Gather from the material every line that contains the string "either".

⟨

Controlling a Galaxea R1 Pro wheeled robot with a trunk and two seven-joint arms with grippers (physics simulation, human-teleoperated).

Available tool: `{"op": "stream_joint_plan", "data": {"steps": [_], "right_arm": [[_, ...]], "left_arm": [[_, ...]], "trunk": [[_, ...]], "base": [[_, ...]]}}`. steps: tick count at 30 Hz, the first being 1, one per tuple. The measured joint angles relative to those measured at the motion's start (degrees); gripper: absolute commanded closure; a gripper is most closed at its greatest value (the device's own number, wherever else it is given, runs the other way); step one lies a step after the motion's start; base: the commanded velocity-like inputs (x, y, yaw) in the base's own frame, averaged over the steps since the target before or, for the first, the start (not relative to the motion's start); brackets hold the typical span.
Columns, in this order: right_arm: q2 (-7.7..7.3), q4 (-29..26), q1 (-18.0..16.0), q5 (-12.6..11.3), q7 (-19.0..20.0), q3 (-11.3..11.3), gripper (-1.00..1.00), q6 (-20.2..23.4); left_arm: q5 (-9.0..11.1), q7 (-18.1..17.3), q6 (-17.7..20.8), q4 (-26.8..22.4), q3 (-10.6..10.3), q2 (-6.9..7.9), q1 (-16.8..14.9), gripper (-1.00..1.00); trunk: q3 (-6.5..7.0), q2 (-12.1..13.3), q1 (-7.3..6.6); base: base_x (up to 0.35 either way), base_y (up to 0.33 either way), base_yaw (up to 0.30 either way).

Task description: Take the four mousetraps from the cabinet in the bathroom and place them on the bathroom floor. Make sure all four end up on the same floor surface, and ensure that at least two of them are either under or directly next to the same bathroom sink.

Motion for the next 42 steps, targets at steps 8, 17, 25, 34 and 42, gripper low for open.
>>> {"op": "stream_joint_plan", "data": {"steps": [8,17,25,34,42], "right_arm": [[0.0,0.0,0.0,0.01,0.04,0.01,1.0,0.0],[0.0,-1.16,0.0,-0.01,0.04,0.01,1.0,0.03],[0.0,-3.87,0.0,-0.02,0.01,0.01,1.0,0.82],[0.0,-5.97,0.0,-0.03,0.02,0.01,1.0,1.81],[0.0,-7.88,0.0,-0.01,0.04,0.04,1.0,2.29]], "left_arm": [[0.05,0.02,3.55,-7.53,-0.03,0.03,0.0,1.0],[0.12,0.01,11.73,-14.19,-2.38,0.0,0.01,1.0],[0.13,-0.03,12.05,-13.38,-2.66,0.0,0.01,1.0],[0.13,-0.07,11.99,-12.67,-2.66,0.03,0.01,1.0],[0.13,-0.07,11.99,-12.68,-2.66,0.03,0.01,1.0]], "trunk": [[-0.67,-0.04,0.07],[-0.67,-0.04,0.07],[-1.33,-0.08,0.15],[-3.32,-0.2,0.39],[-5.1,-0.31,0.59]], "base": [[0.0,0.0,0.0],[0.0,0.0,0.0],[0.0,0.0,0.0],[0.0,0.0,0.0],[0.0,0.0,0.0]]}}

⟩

[Task response]
Columns, in this order: right_arm: q2 (-7.7..7.3), q4 (-29..26), q1 (-18.0..16.0), q5 (-12.6..11.3), q7 (-19.0..20.0), q3 (-11.3..11.3), gripper (-1.00..1.00), q6 (-20.2..23.4); left_arm: q5 (-9.0..11.1), q7 (-18.1..17.3), q6 (-17.7..20.8), q4 (-26.8..22.4), q3 (-10.6..10.3), q2 (-6.9..7.9), q1 (-16.8..14.9), gripper (-1.00..1.00); trunk: q3 (-6.5..7.0), q2 (-12.1..13.3), q1 (-7.3..6.6); base: base_x (up to 0.35 either way), base_y (up to 0.33 either way), base_yaw (up to 0.30 either way).
Task description: Take the four mousetraps from the cabinet in the bathroom and place them on the bathroom floor. Make sure all four end up on the same floor surface, and ensure that at least two of them are either under or directly next to the same bathroom sink.

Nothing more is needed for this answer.